Helping organizations to solve problems and overcome challenges is very rewarding, he says. “There is such joy at the end of a project, when you have achieved your goal, applying BA methodologies and tools. The challenges you are able to solve, organizations are so much happier for it. It’s a big deal.”
Originally from Nigeria, Fatoki has also worked in the United Kingdom and Canada. With a background in Engineering and Information Technology (IT), he made his way into business analysis on the job when a project wasn’t going well and its requirements were poorly understood. “I was inquisitive about how to manage it effectively, to succeed and not fail,” he says, of that first opportunity when he stepped into the role in 2009. “There was a need. I have never looked back.”
Today, there is increased awareness of the need for business analysis, and many professionals perform the tasks whether they have the job title of business analyst or not. “We’ve come a long way. Organizations have a better understanding. People are getting more familiar.”

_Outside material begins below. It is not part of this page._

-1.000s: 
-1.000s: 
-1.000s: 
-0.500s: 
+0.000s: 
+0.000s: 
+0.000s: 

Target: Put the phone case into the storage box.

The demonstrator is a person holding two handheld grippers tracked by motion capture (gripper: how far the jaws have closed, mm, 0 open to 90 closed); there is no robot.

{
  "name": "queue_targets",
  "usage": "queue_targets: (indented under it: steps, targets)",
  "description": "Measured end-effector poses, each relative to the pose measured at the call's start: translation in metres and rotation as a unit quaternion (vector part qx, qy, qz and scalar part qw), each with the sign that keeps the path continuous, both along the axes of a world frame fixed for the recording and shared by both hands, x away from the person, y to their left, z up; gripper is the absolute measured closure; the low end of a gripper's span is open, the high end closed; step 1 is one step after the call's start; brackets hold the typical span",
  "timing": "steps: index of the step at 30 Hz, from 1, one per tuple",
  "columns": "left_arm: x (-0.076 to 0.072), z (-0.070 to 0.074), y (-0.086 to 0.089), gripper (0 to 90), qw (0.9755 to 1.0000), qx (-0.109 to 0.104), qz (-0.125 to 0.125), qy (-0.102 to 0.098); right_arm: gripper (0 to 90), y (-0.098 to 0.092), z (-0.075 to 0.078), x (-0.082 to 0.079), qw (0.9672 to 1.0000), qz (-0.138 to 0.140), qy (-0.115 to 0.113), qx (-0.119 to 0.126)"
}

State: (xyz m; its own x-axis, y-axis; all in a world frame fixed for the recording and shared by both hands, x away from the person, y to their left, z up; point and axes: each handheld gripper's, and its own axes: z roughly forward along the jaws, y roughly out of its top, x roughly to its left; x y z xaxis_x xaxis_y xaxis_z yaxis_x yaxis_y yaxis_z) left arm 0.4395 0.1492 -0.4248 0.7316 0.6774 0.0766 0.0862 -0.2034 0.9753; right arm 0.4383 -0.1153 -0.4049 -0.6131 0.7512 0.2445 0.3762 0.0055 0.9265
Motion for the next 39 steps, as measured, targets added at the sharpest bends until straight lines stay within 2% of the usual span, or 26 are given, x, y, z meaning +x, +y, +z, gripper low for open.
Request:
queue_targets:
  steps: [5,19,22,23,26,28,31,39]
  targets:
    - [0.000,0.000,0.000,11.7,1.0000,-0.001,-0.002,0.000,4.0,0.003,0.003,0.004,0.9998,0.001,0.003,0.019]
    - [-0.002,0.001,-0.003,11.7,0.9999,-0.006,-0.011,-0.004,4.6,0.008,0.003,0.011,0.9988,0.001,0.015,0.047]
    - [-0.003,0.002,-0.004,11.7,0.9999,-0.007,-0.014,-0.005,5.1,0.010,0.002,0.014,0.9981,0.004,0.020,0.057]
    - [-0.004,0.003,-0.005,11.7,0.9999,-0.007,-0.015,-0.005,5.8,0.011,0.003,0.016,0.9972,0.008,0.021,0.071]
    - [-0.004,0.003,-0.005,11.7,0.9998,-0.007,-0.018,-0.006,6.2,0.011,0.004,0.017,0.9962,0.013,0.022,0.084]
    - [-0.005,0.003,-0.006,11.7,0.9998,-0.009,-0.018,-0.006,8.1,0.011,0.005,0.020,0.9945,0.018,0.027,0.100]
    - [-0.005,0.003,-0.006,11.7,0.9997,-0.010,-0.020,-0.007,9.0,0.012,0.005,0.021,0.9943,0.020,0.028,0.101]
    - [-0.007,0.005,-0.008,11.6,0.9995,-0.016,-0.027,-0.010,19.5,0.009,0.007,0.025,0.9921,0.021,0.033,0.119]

While Fatoki was fortunate to learn the ropes at work, with the guidance and support of coworkers, he says, “Some people might think it’s easy, yeah I can do it. Yes, I am good at what I do. But I had to learn. My learning curve was so steep. It would have been a lot easier with training or formal education.”
That’s why he is excited about the new program.
Experience and learning
The Business Analysis program is like compressing your learning and applying it immediately, he says. “You get experience and learning from a reputable organization, the University of Manitoba, and industry experts. You can take your first degree or experience and apply your transferable skills, go through the program and develop more. It is a good move, to educate yourself.”
Prospects for careers in business analysis are great, he says. “You take your knowledge and experience, layer the program on top, and get to work. The beauty of it is there are so many industries you can plug into. None of your previous knowledge is wasted. I have worked in many industries from IT to financial, insurance and government. There is a good demand out there.”
The program is a good way to get a sense of business analysis and what it is all about, he says.
“It’s a great overview and a good design. It’s about what to do and how to do it.”
Business analysis is about solving problems and providing value, he says. “Helping to solve problems, knowing the value I am providing is the biggest deal for me.”
It’s also a big deal to businesses and organizations because it supports their viability and success.
“Defining issues and problems is critical, whether a business accepts it or not. Without proper business analysis, it simply becomes trial and error. Companies will spend money, suffer financial losses, and lose ground in a competitive market.”